- _PROVIDED MATERIAL_:
|---|

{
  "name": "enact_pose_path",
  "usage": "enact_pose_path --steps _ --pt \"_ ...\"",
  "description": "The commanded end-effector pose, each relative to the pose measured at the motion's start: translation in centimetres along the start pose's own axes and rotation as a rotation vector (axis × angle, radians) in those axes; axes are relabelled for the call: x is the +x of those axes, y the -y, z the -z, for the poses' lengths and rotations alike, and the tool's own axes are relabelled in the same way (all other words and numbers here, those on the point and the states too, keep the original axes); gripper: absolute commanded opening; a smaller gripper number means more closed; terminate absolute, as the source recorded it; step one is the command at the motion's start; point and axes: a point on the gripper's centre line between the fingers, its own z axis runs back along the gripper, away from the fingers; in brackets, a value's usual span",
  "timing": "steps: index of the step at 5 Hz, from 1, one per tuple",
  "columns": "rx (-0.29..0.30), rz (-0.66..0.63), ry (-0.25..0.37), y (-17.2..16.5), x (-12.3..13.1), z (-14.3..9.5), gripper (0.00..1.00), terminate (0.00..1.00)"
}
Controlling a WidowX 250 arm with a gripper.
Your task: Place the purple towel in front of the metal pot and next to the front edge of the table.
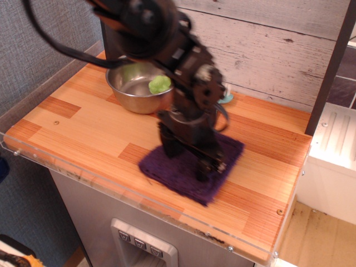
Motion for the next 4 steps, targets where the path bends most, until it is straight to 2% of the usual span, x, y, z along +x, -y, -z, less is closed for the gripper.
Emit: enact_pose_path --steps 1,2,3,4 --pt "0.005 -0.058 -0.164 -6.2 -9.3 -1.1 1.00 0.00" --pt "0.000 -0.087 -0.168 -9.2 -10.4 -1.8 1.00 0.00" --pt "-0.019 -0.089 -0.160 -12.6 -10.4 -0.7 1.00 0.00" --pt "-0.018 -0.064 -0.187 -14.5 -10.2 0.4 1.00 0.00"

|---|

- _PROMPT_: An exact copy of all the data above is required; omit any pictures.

- _YOUR SOLUTION_:
{
  "name": "enact_pose_path",
  "usage": "enact_pose_path --steps _ --pt \"_ ...\"",
  "description": "The commanded end-effector pose, each relative to the pose measured at the motion's start: translation in centimetres along the start pose's own axes and rotation as a rotation vector (axis × angle, radians) in those axes; axes are relabelled for the call: x is the +x of those axes, y the -y, z the -z, for the poses' lengths and rotations alike, and the tool's own axes are relabelled in the same way (all other words and numbers here, those on the point and the states too, keep the original axes); gripper: absolute commanded opening; a smaller gripper number means more closed; terminate absolute, as the source recorded it; step one is the command at the motion's start; point and axes: a point on the gripper's centre line between the fingers, its own z axis runs back along the gripper, away from the fingers; in brackets, a value's usual span",
  "timing": "steps: index of the step at 5 Hz, from 1, one per tuple",
  "columns": "rx (-0.29..0.30), rz (-0.66..0.63), ry (-0.25..0.37), y (-17.2..16.5), x (-12.3..13.1), z (-14.3..9.5), gripper (0.00..1.00), terminate (0.00..1.00)"
}
Controlling a WidowX 250 arm with a gripper.
Your task: Place the purple towel in front of the metal pot and next to the front edge of the table.
Motion for the next 4 steps, targets where the path bends most, until it is straight to 2% of the usual span, x, y, z along +x, -y, -z, less is closed for the gripper.
Emit: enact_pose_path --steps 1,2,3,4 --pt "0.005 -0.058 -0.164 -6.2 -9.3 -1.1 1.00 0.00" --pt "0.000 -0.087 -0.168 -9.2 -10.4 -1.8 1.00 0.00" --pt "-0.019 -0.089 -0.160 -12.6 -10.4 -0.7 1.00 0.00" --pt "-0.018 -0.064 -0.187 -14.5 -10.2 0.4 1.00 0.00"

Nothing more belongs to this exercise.